The US government agency that oversees immigration applications will open an office in Los Angeles, California, that will focus on identifying individuals who are suspected of cheating to get their American citizenship and seek to deport them.
L. Francis Cissna, director of US Citizenship and Immigration Services (USCIS ), told The Associated Press in an interview that his agency is hiring several dozen lawyers and immigration officers to review cases of immigrants who were ordered deported and are suspected of using fake identities to later get green cards and citizenship through naturalization.
Cissna said the cases would be referred to the Department of Justice, whose attorneys could then seek to remove the immigrants' citizenship in civil court proceedings. In some cases, government attorneys could bring criminal charges related to fraud.
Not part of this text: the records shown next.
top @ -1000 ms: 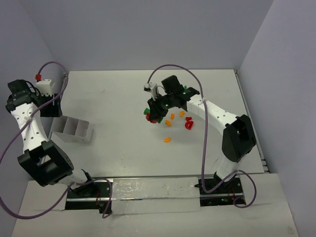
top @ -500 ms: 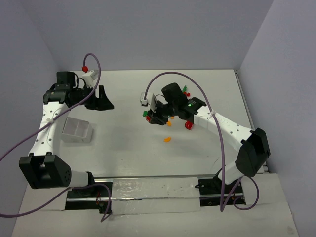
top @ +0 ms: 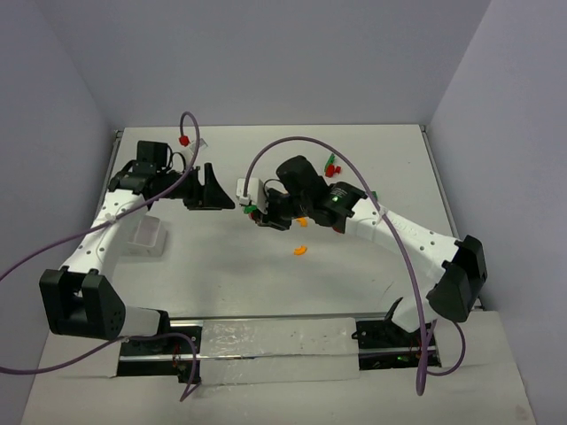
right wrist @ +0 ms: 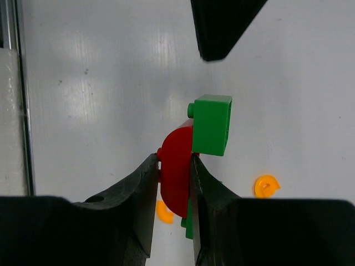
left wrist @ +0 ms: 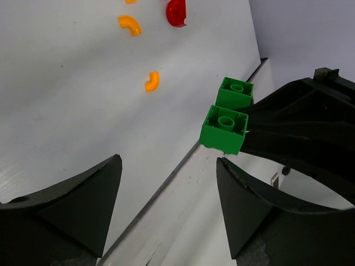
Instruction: Sort the legos into containers by color
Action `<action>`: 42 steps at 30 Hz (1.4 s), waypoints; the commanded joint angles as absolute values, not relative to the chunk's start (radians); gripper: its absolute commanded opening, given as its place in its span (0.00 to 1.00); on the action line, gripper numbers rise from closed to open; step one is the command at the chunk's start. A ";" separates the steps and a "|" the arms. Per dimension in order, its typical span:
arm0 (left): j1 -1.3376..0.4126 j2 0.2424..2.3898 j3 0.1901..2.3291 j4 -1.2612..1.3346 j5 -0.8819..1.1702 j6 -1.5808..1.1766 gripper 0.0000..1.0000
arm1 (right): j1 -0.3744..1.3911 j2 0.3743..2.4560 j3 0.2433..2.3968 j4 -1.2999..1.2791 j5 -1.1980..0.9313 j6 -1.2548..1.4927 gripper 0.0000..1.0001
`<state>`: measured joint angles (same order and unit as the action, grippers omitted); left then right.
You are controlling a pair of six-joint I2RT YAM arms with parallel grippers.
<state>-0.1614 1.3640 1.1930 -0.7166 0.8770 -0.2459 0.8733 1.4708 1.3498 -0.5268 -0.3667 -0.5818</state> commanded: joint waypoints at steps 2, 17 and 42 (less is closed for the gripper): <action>-0.203 1.309 1.150 -0.549 0.973 -0.342 0.76 | 0.896 1.483 1.436 -0.545 -0.386 -0.557 0.00; -0.232 1.285 1.080 -0.378 1.086 -0.483 0.66 | 0.910 1.497 1.455 -0.553 -0.391 -0.550 0.00; -0.243 1.332 1.176 -0.391 1.127 -0.497 0.00 | 0.953 1.535 1.485 -0.560 -0.362 -0.554 0.00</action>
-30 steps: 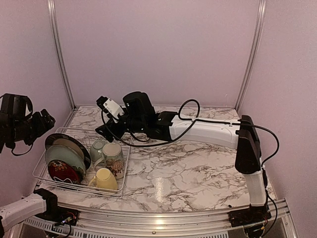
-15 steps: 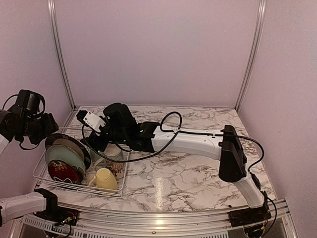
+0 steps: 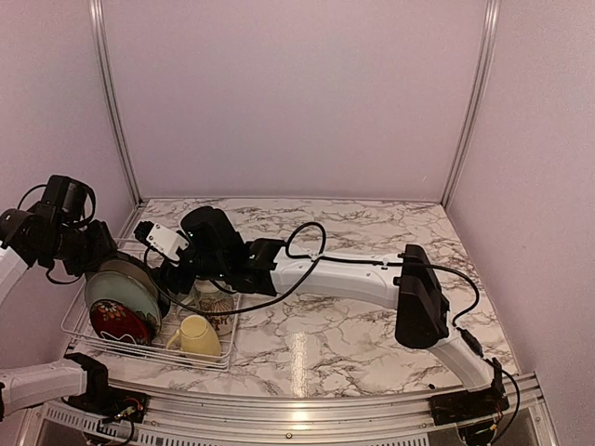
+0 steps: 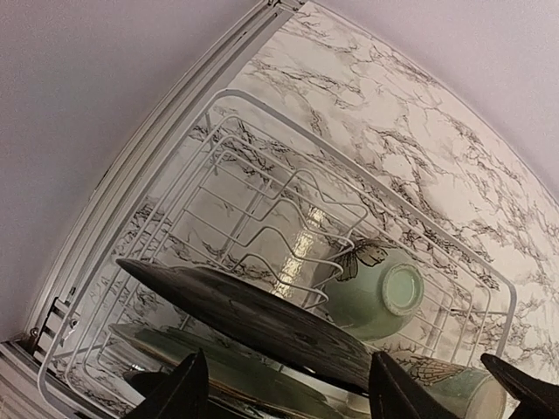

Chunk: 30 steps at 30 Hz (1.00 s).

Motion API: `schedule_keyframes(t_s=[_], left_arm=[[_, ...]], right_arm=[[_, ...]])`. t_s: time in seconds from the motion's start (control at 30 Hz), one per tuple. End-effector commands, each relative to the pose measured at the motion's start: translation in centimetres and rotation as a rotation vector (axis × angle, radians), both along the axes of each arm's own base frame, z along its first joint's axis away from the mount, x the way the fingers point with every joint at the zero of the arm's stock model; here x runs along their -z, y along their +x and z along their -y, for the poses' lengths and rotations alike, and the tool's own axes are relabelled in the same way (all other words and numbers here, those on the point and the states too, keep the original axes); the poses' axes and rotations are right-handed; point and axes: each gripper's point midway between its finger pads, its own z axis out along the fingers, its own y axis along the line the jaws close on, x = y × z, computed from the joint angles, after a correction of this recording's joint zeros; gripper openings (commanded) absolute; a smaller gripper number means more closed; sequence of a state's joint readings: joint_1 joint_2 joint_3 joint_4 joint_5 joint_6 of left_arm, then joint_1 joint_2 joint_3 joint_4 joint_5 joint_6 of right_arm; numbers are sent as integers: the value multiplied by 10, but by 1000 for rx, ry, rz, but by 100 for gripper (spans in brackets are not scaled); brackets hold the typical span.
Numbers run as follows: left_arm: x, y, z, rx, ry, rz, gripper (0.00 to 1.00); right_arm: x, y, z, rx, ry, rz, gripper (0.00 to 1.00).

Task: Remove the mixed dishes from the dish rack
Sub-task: Grab the plate from the dish rack.

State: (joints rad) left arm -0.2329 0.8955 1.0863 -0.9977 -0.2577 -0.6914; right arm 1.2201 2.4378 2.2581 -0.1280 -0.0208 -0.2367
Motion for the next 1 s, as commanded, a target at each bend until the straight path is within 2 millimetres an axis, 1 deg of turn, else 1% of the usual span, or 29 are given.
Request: schedule_keyframes(t_s=[0.0,0.13,0.17,0.2,0.27,0.4,0.5,0.6,0.77,0.83,0.9,0.97], left_arm=[[4,3,5,12,-20,18,62],[9,4,11,37,-36,8,58],[11,4,12,40,-38,8,57],[11,4,12,43,-41,9,57],[11,4,14,49,-48,12,56],[8,3,16,60,-55,24,55],[8,2,16,63,-57,31,52],[9,0,15,62,-51,32,51],[2,0,10,42,-35,56,52],[-4,0,7,24,-31,70,56],[-10,-1,4,6,-28,81,58],[-15,-2,1,-10,-27,97,60]], right_arm=[[-7,-15,-12,-20,26,13,63],[-2,-18,-17,-20,31,17,59],[-3,-13,-17,10,34,27,57],[-1,-11,-17,18,34,31,53],[-3,-8,-19,35,50,37,42],[-5,-4,-22,50,70,41,42],[-4,-4,-26,50,75,42,42],[-4,-3,-29,49,89,48,40],[-3,-5,-35,42,105,58,33],[-3,-7,-37,39,110,70,30],[-3,-8,-38,36,116,69,24],[-3,-10,-40,23,124,56,14]])
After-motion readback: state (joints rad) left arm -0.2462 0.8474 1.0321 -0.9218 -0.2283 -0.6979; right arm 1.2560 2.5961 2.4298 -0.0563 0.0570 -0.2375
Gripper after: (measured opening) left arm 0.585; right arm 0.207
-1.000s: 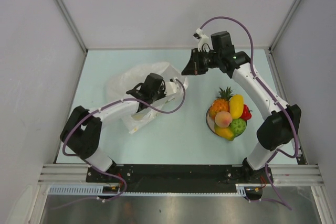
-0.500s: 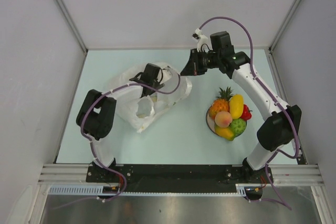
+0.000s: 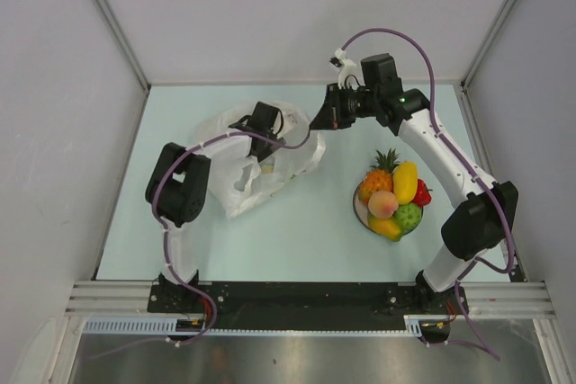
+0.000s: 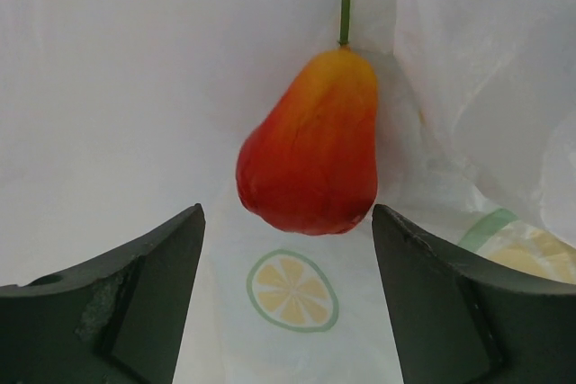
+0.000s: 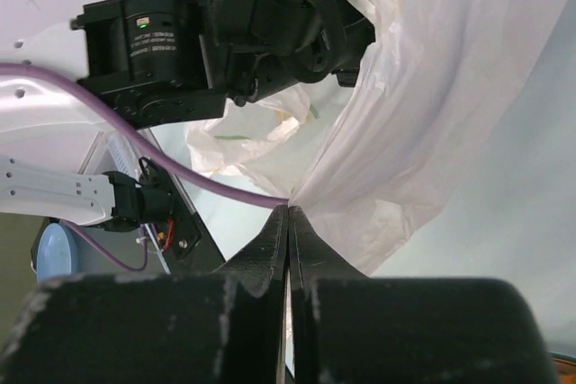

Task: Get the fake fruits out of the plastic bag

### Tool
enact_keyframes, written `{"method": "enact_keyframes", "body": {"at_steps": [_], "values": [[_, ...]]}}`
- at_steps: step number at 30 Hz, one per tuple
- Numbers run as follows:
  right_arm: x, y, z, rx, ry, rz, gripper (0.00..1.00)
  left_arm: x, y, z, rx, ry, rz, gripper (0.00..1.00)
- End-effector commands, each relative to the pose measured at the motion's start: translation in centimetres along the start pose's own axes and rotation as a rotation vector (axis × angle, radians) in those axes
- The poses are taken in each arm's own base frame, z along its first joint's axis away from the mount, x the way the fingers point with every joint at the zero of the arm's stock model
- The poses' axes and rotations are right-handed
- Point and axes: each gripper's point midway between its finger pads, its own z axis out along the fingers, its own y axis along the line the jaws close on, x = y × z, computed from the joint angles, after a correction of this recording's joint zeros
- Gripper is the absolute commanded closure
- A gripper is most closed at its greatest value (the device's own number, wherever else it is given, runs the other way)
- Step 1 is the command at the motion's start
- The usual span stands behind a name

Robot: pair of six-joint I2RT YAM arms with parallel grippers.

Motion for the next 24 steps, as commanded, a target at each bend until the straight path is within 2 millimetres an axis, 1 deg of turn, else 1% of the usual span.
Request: {"method": "enact_keyframes", "body": {"at_steps": [1, 3, 4, 6, 9, 10, 11, 12, 14, 15, 16, 17, 18, 19, 20, 21, 22, 23, 24], "values": [[-0.9, 1.1, -0.9, -0.012, -0.035, -0.047, 1.00, -0.8, 1.5, 0.8, -0.024, -0.002, -0.045, 0.19], [-0.7, 1.0, -0.8, -0.008, -0.029, -0.043, 1.00, -1.0, 2.0, 1.2, -0.032, -0.001, -0.045, 0.19], [-0.8, 1.0, -0.7, -0.008, -0.030, -0.045, 1.00, -0.8, 1.8, 1.7, -0.026, 0.008, -0.042, 0.19], [-0.8, 0.8, -0.6, -0.006, -0.028, -0.043, 1.00, -1.0, 1.8, 2.2, -0.021, 0.002, -0.035, 0.22], [-0.8, 0.8, -0.5, -0.004, -0.027, -0.046, 1.00, -1.8, 1.7, 2.2, -0.004, -0.026, -0.032, 0.33], [-0.8, 0.7, -0.4, -0.001, -0.027, -0.046, 1.00, -2.0, 1.7, 2.1, 0.002, -0.034, -0.035, 0.40], [-0.9, 0.6, -0.4, 0.001, -0.027, -0.046, 1.00, -2.1, 1.9, 1.7, 0.006, -0.039, -0.037, 0.44], [-0.8, 0.4, -0.3, 0.007, -0.026, -0.045, 1.00, -2.6, 1.7, 1.4, 0.028, -0.059, -0.045, 0.50], [-1.0, 0.0, -0.3, 0.018, -0.031, -0.042, 1.00, -3.3, 1.8, -0.2, 0.065, -0.081, -0.061, 0.57], [-1.1, -0.2, -0.3, 0.021, -0.032, -0.038, 1.00, -3.8, 1.5, -0.9, 0.100, -0.108, -0.067, 0.63], [-1.2, -0.6, -0.1, 0.026, -0.031, -0.028, 1.00, -3.7, 1.3, -1.7, 0.119, -0.110, -0.071, 0.64], [-1.3, -1.0, -0.1, 0.034, -0.032, -0.020, 1.00, -4.3, 1.9, -3.4, 0.121, -0.141, -0.087, 0.67], [-1.5, -1.1, 0.0, 0.034, -0.036, -0.020, 1.00, -4.5, 1.7, -4.3, 0.152, -0.163, -0.091, 0.71], [-1.5, -1.6, 0.3, 0.038, -0.030, -0.010, 1.00, -4.4, 1.7, -5.1, 0.161, -0.169, -0.100, 0.74], [-1.6, -1.8, 0.4, 0.037, -0.031, -0.006, 1.00, -4.4, 2.1, -6.6, 0.159, -0.191, -0.114, 0.76], [-1.7, -1.9, 0.5, 0.037, -0.031, -0.005, 1.00, -4.5, 1.8, -7.1, 0.178, -0.209, -0.115, 0.76], [-1.5, -2.1, 0.9, 0.036, -0.023, 0.000, 1.00, -4.4, 1.5, -7.5, 0.191, -0.219, -0.110, 0.73], [-1.7, -2.1, 1.0, 0.034, -0.026, -0.003, 1.00, -4.3, 1.2, -7.8, 0.201, -0.226, -0.104, 0.66], [-1.7, -2.1, 1.1, 0.031, -0.024, -0.001, 1.00, -4.4, 1.0, -7.7, 0.208, -0.233, -0.095, 0.46]]}}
"We finally have a process in place to get to the bottom of all these bad cases and start denaturalizing people who should not have been naturalized in the first place," Cissna said. "What we're looking at, when you boil it all down, is potentially a few thousand cases."
Cissna said violators will be referred to federal courts where they can be stripped of citizenship and potentially deported. Only an immigration judge - not USCIS - has the authority to revoke citizenship.
The push comes as the Trump administration has been cracking down on illegal immigration and taking steps to reduce legal immigration to the United States.
The US government began looking at potentially fraudulent naturalization cases a decade ago when a border officer detected about 200 people had used different identities to get green cards and citizenship after they were previously issued deportation orders.
In September 2016, the US Department of Homeland Security discovered that more than 800 immigrants had been ordered deported under one identity but became U.S. citizens under another.
Revoking citizenship, a process known as denaturalization, has long been treated as a rare and relatively drastic measure by immigration authorities, reserved for foreigners who commit egregious crimes, acts of fraud, or pose a threat to national security, most notably former Nazis.
Since 1990, the Department of Justice has filed 305 civil denaturalization cases, according to statistics obtained by an immigration attorney in Kansas who has defended immigrants in these cases.